Observamos como as pagadoras de banca, mais presas aos seus procedimentos de trabalho, mais focadas no pano, no controlo da banca, na legalidade do jogo, no cálculo dos prémios, nos valores envolvidos, tendem a performar um tipo de feminilidade distinto daquele que é solicitado às barmaids. A empresa, os clientes, os estereótipos associados à sua função e o seu processo de trabalho exigem das barmaids uma feminilidade mais ostensiva e mais sexualizada. Mas observamos, também, que as barmaids são agentes ativos no seu quotidiano laboral. Se, por um lado, esta performance mais sexualizada é instrumentalizada pelas próprias barmaids, utilizando-a para extrair mais gorjetas aos clientes, por outro, ela reproduz os mesmos estereótipos que presidem à sua subordinação e à sua alocação a categorias profissionais periféricas e sem perspetivas de progressão profissional.
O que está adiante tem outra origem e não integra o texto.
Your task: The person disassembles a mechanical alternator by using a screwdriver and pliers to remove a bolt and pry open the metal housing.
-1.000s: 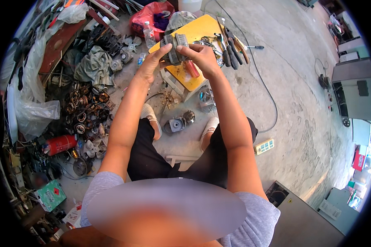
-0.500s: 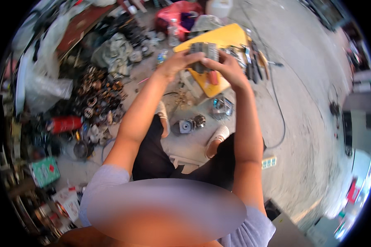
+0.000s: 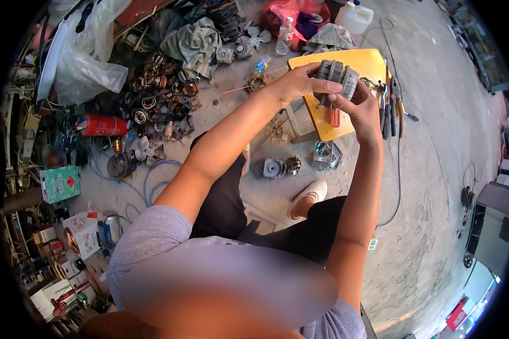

Ou seja, se estas performances sexualizadas são agenciadas pelas próprias empregadas de mesa, que as implementam para o seu próprio proveito, “manipulando” a sua própria situação de subordinação laboral e constituindo-se como uma força de trabalho “ativa e controladora” (Paules, 1991), por outro, estas performances sexualizadas obstaculizam a sua progressão profissional e são utilizadas para legitimar a sua condição de subordinação. Essa performance sexual, por um lado incentivada pela empresa, é, por outro, um bloqueio ao seu progresso, dado que os estereótipos acerca deste tipo de feminilidade, associada a classes baixas, são encarados como uma evidência de incompetência, promiscuidade e obscenidade, um tipo de feminilidade pouco adequado a trabalhos de supervisão, chefia e gestão. É neste sentido que a categoria profissional de empregada de mesa constitui um gueto ocupacional, uma função que exige um tipo de feminilidade que serve, igualmente, o propósito de evitar a mobilidade social futura destas trabalhadoras. Elas só asseguram este posto através da performance destas competências pessoais, mas é através dessas competências que se legitima a impossibilidade da sua progressão profissional futura.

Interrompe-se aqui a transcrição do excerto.